## [MATERIAL FOR THE TASK]
* * *

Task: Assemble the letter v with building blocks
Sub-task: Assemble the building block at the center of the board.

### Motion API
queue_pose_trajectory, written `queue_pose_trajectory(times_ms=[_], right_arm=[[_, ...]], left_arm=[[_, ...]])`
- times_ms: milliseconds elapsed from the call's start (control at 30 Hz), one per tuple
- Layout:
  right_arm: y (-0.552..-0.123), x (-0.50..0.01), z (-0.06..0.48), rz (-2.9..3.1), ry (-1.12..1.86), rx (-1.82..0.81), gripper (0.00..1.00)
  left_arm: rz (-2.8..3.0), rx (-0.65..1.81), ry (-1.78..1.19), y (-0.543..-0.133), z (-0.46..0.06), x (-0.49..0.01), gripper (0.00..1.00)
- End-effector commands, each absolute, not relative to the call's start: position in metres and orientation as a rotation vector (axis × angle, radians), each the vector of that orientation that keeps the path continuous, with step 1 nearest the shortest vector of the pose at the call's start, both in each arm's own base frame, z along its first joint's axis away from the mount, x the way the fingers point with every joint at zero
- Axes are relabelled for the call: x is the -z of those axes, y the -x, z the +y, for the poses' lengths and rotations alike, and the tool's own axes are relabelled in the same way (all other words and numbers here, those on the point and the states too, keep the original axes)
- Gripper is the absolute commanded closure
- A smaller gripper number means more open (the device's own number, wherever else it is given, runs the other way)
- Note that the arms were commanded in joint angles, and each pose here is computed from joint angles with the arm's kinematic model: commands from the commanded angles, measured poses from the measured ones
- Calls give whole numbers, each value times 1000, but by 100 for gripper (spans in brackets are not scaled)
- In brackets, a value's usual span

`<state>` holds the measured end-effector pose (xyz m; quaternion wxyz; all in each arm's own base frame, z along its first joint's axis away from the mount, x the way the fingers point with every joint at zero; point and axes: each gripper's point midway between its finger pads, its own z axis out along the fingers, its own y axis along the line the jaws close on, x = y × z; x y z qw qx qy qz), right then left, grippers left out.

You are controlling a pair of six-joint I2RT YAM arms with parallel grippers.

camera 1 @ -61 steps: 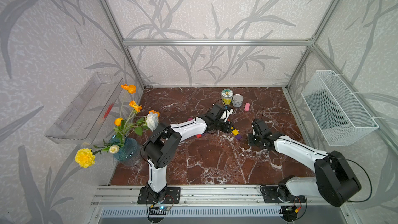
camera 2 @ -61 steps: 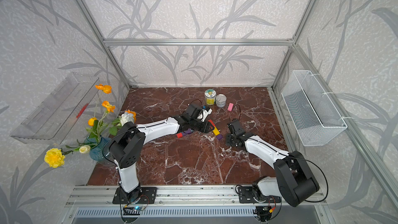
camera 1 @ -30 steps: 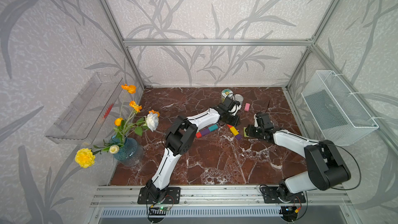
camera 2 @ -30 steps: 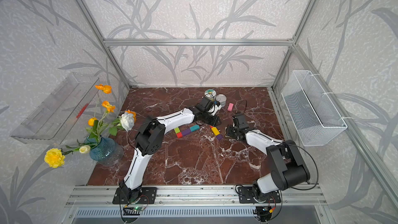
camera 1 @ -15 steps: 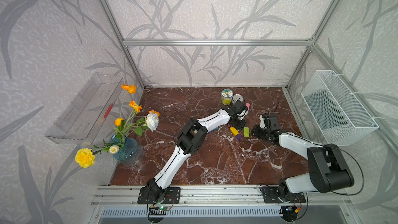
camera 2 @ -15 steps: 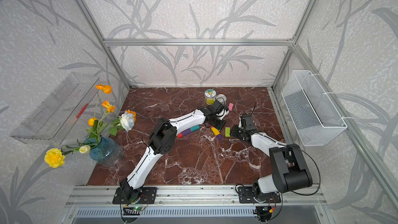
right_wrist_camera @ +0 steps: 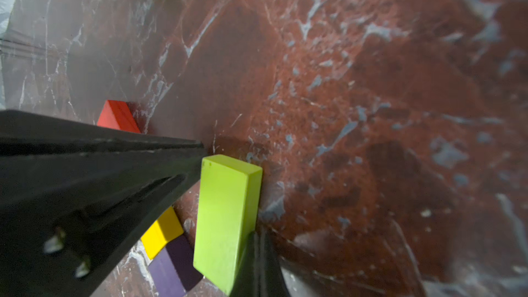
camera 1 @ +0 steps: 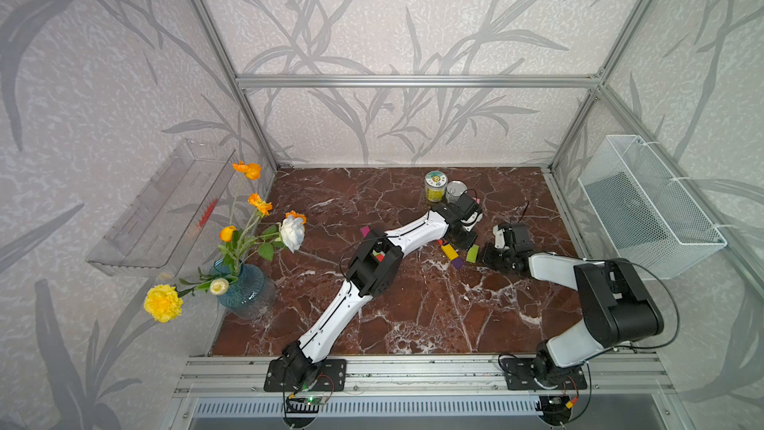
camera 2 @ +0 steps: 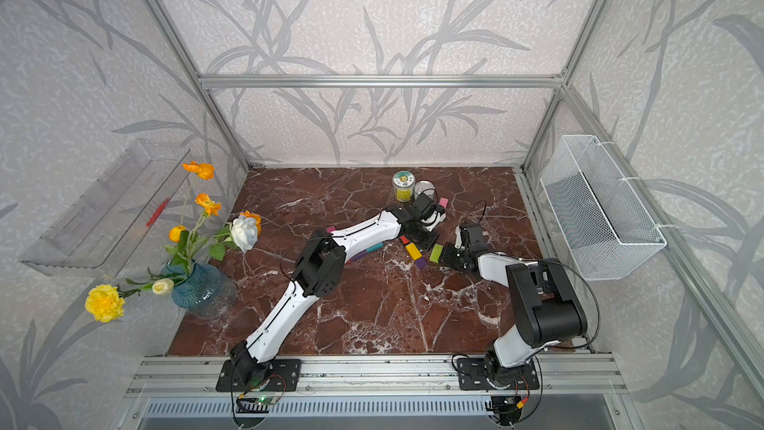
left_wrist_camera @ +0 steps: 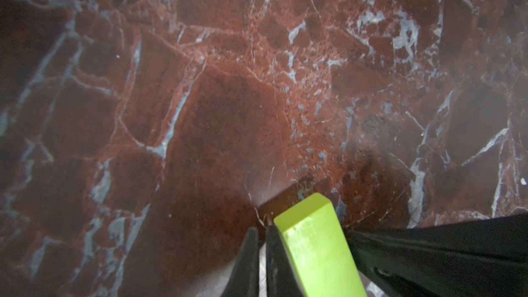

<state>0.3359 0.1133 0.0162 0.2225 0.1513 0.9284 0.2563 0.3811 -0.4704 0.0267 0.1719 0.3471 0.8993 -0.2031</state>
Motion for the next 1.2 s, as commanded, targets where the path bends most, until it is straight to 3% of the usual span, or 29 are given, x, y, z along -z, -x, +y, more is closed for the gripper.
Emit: queue_pose_trajectory(times_ms=[0, 1167], right_arm=[[-328, -5, 116, 2594, -453, -750, 100], [-301, 1, 125, 2630, -418, -758, 100]], left_arm=[[2595, 563, -1050, -365, -469, -14, 90], [2645, 566, -1067, -343, -457, -6, 92]])
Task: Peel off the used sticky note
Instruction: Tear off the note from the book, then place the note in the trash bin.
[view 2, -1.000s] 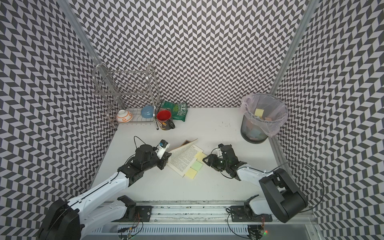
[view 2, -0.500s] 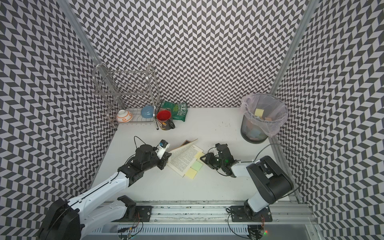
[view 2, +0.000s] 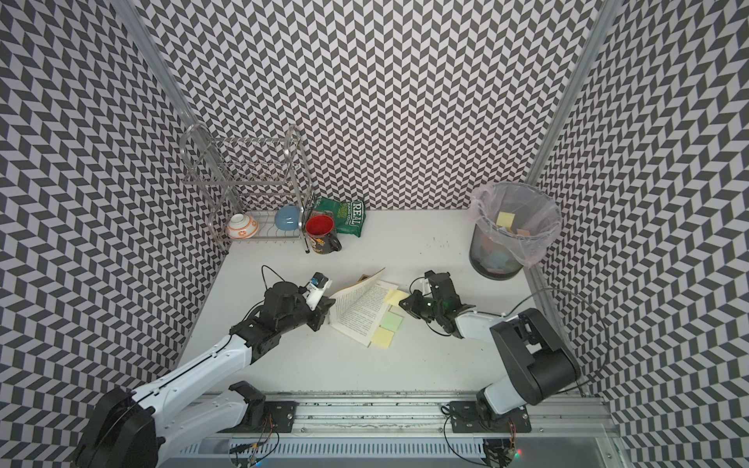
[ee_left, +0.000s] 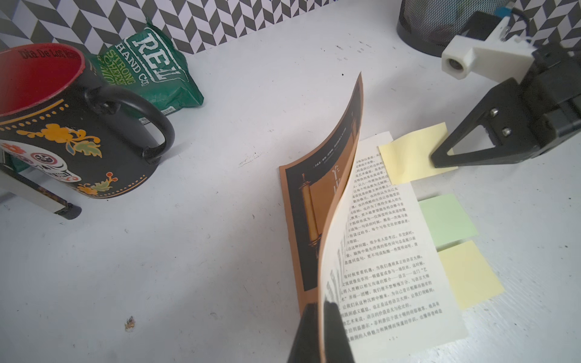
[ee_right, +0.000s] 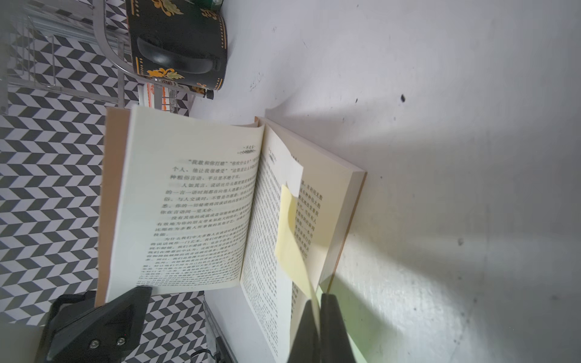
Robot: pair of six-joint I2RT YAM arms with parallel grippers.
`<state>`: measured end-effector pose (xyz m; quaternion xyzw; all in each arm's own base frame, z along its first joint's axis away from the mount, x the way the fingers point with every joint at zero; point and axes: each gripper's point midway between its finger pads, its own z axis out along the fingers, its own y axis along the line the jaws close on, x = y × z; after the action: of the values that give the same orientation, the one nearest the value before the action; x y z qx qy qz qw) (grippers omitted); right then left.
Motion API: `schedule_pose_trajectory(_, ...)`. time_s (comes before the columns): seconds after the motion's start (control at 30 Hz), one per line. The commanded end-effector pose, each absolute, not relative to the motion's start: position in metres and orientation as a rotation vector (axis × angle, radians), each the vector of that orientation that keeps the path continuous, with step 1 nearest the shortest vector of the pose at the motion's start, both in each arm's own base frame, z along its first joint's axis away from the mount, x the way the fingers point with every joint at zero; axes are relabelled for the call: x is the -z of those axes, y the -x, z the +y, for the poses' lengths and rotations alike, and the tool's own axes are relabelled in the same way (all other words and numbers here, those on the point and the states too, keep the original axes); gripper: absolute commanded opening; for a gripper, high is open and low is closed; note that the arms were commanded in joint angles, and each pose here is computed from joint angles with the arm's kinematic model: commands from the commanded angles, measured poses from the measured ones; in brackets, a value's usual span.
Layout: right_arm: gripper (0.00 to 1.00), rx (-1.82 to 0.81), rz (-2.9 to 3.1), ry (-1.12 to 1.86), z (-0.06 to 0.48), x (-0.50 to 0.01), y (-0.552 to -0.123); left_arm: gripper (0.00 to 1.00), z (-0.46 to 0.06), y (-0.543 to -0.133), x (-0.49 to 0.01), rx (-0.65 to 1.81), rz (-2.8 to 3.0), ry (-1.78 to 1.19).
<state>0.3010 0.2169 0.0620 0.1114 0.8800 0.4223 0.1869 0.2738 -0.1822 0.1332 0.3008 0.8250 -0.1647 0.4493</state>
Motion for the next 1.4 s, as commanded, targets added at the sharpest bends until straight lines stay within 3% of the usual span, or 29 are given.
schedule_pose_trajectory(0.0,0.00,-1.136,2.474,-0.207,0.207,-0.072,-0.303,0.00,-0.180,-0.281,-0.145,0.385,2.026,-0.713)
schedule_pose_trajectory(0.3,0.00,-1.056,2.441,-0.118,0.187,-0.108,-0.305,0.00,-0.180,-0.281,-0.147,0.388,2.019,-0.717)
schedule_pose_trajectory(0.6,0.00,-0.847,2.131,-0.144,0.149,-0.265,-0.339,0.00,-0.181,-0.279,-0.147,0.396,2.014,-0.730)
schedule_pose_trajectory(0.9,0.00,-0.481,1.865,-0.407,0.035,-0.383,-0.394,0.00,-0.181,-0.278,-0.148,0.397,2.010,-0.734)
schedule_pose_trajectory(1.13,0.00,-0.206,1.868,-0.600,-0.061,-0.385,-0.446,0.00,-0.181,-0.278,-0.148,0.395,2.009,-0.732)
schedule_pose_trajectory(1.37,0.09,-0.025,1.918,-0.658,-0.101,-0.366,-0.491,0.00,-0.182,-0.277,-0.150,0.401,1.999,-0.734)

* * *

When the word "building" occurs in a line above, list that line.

Task: Assemble the letter v with building blocks
Sub-task: Assemble the building block at the center of the board.

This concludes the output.